His tie was the last straw with Mindy, who made the issue of a state institution an ultimatum.
“I can’t stand the thought of you working in an asylum,” she said. Her nose wrinkled up in that way he’d thought cute, but now he thought officious. After all, he was the only one in the room with her at the time—not his patients, not the asylum. She was not wrinkling her nose at them but at him and at his pitiful prospects, a pungent substitute for what his medical degree had implied.

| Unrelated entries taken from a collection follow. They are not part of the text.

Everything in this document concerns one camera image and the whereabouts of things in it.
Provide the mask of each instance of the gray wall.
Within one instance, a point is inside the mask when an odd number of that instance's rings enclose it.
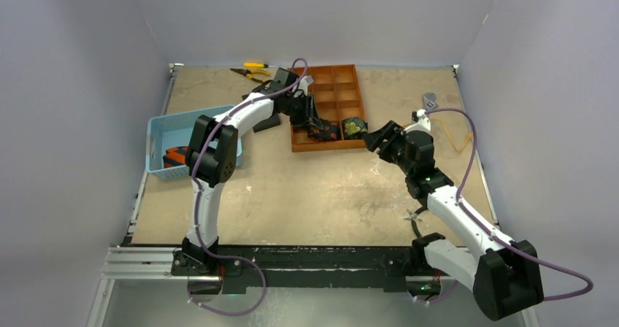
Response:
[[[166,62],[134,0],[0,0],[0,326],[84,326]]]
[[[458,73],[501,225],[593,292],[544,326],[619,326],[619,0],[497,0]],[[542,270],[546,294],[584,284]]]
[[[137,0],[169,61],[460,63],[494,0]]]

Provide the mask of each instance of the wooden tray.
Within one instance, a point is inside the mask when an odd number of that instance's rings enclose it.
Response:
[[[302,68],[293,70],[297,74]],[[314,95],[316,110],[322,119],[337,123],[341,140],[318,142],[310,139],[307,132],[291,126],[291,146],[293,152],[309,152],[317,150],[349,150],[365,148],[363,140],[344,140],[342,120],[360,117],[367,121],[364,102],[359,91],[357,69],[354,64],[342,66],[311,66],[307,75],[311,75],[314,83],[309,86],[309,93]]]

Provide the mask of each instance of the blue plastic basket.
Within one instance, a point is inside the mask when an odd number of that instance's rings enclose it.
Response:
[[[146,136],[146,171],[154,174],[162,180],[189,175],[188,166],[174,166],[164,168],[164,155],[166,150],[172,147],[186,146],[189,144],[193,124],[200,115],[214,117],[227,112],[234,105],[219,106],[194,110],[178,114],[162,115],[148,120]],[[217,142],[212,142],[211,147],[217,147]],[[237,145],[237,168],[243,164],[241,139]]]

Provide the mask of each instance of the yellow-handled pliers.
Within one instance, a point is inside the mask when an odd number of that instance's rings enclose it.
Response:
[[[264,80],[260,80],[258,78],[253,77],[254,74],[262,74],[262,75],[266,75],[267,77],[271,76],[271,73],[267,72],[266,70],[262,70],[262,69],[236,69],[236,68],[230,68],[231,71],[235,72],[235,73],[239,73],[243,76],[246,76],[248,78],[250,78],[252,81],[255,82],[259,82],[259,83],[263,83]]]

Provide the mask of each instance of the yellow screwdriver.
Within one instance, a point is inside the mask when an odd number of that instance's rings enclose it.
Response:
[[[245,68],[274,68],[276,67],[276,66],[270,66],[264,63],[252,63],[252,62],[245,62],[243,65],[245,66]]]

Mark White had a firm confidence in the skills of his head and his hands. The year of psychotherapy required for his matriculation in psychiatry had not gone wasted. He looked forward to the Hill, not down on it, and every time he saw Mindy picking imaginary lint off the arm of her chair he felt the gulf between them widen. She was digging a hole between them by the bucketful. He knew that nothing short of continental drift could save them.
Mindy had been his only intimate relationship, and he regretted his inexperience, particularly his inexperience in ending it. Even the best therapy only reached so far.
In the end, he didn’t have to worry. She took charge of the ending as she had taken charge of their meals or their selection of movies that she preferred to call “films.”
“I respect your social conscience,” she told him, “but I believe that money saves more people than good intentions. You should be an example for them to aspire to, not grubbing around among them.”
He had simply smiled and taken her hand.
“You’re being understanding,” she said. Again, that wrinkle of the well-tanned nose. “Being understanding is not the same as understanding. You’ll see what I mean. Someday, you’ll need something or someone and nothing will quite bring it off like money. That’s why I’m going to Houston.”
She flew to Houston as the first vice-president of the BankWest International Investments division and married her Chief Executive Officer a year later. Mark circled the date on his calendar after he received the invitation, but by the time the wedding rolled around he had already met Eddie Reyes.